**Work required**
After finding the line with "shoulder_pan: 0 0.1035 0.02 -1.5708" in the data below, set down exactly each line through the one with "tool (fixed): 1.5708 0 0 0", inclusive, and stop there.

**Data**

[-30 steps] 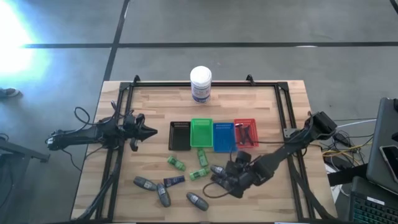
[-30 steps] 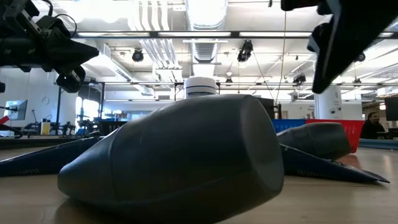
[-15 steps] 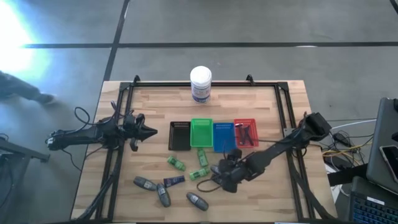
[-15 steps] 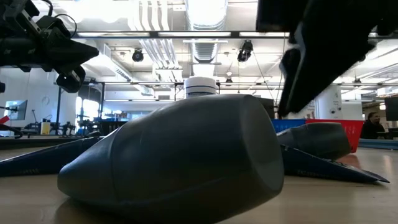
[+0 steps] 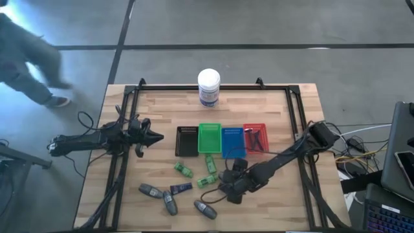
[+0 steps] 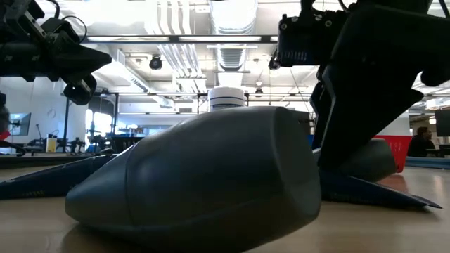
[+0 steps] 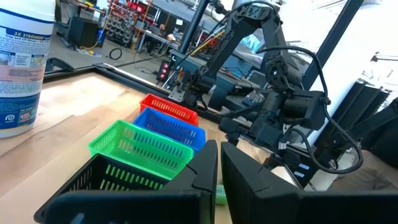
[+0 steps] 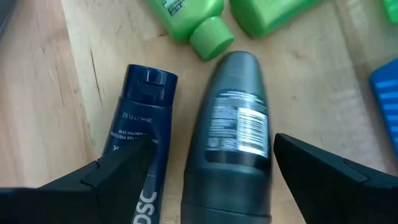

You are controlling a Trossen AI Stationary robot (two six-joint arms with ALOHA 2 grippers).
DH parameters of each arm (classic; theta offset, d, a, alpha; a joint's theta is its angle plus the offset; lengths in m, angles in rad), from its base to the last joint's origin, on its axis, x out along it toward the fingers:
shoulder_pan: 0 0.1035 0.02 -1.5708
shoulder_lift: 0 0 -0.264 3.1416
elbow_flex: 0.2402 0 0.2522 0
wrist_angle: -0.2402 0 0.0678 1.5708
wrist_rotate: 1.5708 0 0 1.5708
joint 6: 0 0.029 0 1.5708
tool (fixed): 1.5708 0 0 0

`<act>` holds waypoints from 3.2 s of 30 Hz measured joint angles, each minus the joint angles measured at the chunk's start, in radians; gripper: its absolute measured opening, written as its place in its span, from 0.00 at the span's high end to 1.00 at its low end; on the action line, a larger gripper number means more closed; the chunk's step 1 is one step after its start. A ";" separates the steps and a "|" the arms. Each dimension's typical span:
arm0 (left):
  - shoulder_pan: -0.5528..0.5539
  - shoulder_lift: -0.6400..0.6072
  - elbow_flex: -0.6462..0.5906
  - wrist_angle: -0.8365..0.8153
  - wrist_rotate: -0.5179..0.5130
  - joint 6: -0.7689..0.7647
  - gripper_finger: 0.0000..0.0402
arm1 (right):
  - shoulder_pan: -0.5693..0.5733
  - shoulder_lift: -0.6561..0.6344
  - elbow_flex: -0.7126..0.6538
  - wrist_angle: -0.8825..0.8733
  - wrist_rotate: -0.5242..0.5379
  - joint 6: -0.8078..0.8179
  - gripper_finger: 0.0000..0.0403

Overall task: Pick & Place Travel size toiletries
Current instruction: Put the deodorant into the blue basket

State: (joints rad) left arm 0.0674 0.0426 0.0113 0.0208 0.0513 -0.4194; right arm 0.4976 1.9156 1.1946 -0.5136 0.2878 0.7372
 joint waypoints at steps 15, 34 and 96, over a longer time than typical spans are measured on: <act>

**Exercise solution**
shoulder_pan: 0 0.1035 0.02 -1.5708
shoulder_lift: 0 0 -0.264 3.1416
elbow_flex: 0.2402 0 0.2522 0
wrist_angle: -0.2402 0 0.0678 1.5708
wrist_rotate: 1.5708 0 0 1.5708
joint 6: 0 0.029 0 1.5708
tool (fixed): 1.5708 0 0 0

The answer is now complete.